Welcome

The intent of Pilgrim Processing is to provide commentary on the Daily Lectionary from the 1979 Book of Common Prayer. The format for the comment is Old Testament Lesson first, Gospel, and Epistle with a portion of one of the Psalms for the day as a prayer at the end.

Saturday, May 16, 2015

16 May 2015


Ezekiel is commissioned as a prophet and told that he is to preface his remarks with the words, “Thus says the Lord.”  He is to be careful what he speaks because he speaks for God.  He is also told that they won’t listen, they are rebellious in the extreme.  If the Lord had commissioned him to speak to foreigners it would seem like a difficult thing but they would be receptive to the message while Israel will not.  Jonah could attest to that surprising reality, as could Paul.  Nonetheless, they are the Lord’s own people and He has not quit on them.  Ezekiel goes from the presence of God back in the spirit to where he saw the vision, back to the tents of the exiles and for seven days he is among them in dismay.  Where does he begin and when?  It is miserable to go from God’s throne to this reality of exile and also he is more hopeless than any exile, he has heard that he shouldn’t have high hopes for his ministry either.  He can’t, however, begin until the Lord speaks and now He does. 

Sometimes you just have to shake your heads at the disciples.  They couldn’t heal the boy, they didn’t understand what Jesus was talking about when He spoke of His death, and yet they still wanted to argue which of them was greatest.  Did it really matter which of them was greatest when Jesus was so much greater?  The three had seen He is greater than the two greatest heroes in the nation’s history and all had seen His ability to do what they could not.
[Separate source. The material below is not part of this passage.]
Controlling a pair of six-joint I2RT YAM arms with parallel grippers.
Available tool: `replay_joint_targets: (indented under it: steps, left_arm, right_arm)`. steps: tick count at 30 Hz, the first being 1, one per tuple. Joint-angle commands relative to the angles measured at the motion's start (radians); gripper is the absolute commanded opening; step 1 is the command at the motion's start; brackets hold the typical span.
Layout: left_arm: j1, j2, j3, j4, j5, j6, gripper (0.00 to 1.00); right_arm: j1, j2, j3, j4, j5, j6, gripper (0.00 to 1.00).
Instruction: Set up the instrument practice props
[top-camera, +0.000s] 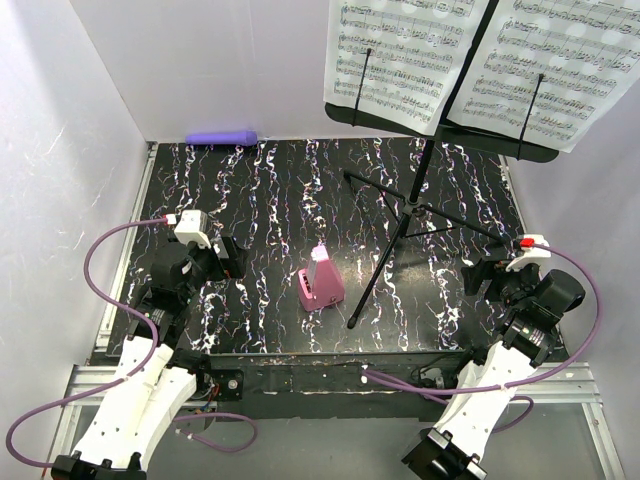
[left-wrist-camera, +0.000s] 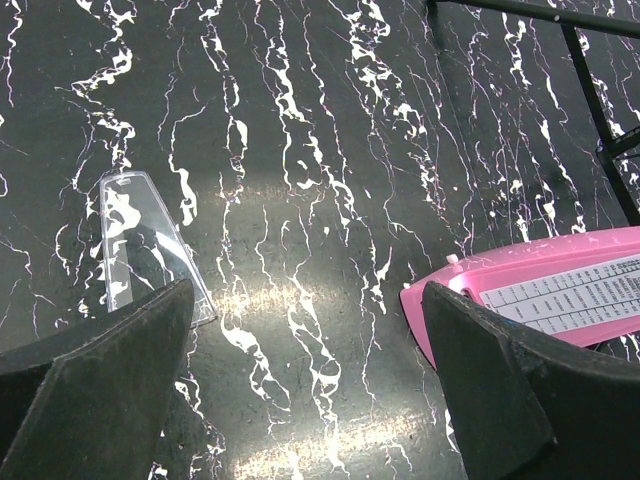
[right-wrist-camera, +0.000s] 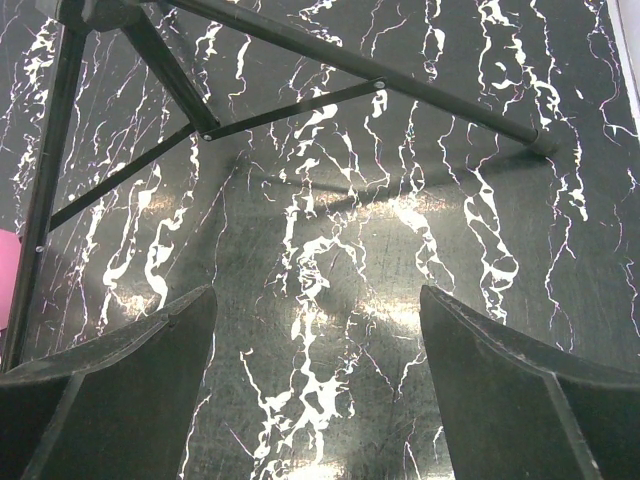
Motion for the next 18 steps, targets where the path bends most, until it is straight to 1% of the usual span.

Is greatness even a category for us if we know Jesus?  It is like righteousness, in comparison we are neither great nor righteous so what is the point in talking about such things, the category should simply be retired.  We can’t receive His word or His authority so long as we fail to see things as they truly are, and see ourselves for what we are and all that is dependent on seeing Him as He really is.


When the writer of Hebrews looks for a human analogue for Jesus’ priesthood, he rejects the possibility of Aaron and goes to the most enigmatic character in the Bible, Melchizedek, the king and priest of the kingdom of Salem which later is chosen as God’s city, His dwelling place, and named Jeru-salem.  This priest is greater than Abraham, Abraham offered tithes to this man of whom we know so very little.  All we know is that he was a priest of God and we know that because Abraham recognized him as such and Yahweh did not rebuke him.  Was Melchizedek a theophany, a pre-incarnation manifestation of Jesus?  The writer is speaking to a community who has allowed their doubts to cause them to hedge their bets on Jesus, to wonder if perhaps they have been hasty in abandoning the practices of Judaism since He hasn’t returned.  They are told, “solid food is for the mature, for those who have their powers of discernment trained by constant practice to distinguish good from evil.”  We can’t waffle between opinions, whether those be Moses and Elijah or something else, there is no both/and, it is Jesus or nothing.  He is without peer and until we see that we don’t have faith, we have an opinion.